Problem:
The data below has to be returned exactly, down to the last character.

Supplied data:
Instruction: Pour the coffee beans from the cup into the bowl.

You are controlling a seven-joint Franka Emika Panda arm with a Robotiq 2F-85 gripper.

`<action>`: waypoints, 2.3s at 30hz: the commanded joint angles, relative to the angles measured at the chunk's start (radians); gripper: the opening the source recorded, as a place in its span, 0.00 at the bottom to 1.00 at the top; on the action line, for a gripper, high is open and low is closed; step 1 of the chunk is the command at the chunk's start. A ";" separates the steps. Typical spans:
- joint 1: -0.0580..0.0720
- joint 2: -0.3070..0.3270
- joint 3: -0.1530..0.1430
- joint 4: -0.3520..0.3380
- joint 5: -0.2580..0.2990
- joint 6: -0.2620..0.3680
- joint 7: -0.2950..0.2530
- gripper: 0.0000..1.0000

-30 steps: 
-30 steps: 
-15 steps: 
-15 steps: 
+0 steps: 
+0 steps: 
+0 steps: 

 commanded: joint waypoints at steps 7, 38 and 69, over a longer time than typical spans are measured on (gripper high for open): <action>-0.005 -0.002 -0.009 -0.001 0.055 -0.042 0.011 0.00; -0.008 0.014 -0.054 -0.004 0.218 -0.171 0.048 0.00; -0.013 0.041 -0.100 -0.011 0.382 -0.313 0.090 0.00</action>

Response:
Instruction: Pour the coffee beans from the cup into the bowl.

You are controlling a seven-joint Franka Emika Panda arm with a Robotiq 2F-85 gripper.

`<action>`: waypoints, 2.3s at 30hz: the commanded joint angles, relative to the angles measured at the chunk's start (radians); gripper: the opening the source recorded, as a place in its span, 0.00 at the bottom to 1.00 at the top; on the action line, for a gripper, high is open and low is closed; step 1 of the chunk is the command at the chunk's start. A ";" separates the steps. Typical spans:
- joint 1: -0.0580..0.0720
- joint 2: -0.3070..0.3270
- joint 3: -0.1530..0.1430
- joint 4: -0.3520..0.3380
- joint 5: -0.2580..0.2990
- joint 6: -0.2620..0.3680
- joint 7: -0.2950..0.2530
- gripper: 0.0000..1.0000

-30 steps: 
-30 steps: 
-15 steps: 
-15 steps: 
+0 steps: 
+0 steps: 
+0 steps: 

 commanded: joint waypoints at steps 7, 38 and 69, over a longer time than typical spans are measured on (gripper high for open): <action>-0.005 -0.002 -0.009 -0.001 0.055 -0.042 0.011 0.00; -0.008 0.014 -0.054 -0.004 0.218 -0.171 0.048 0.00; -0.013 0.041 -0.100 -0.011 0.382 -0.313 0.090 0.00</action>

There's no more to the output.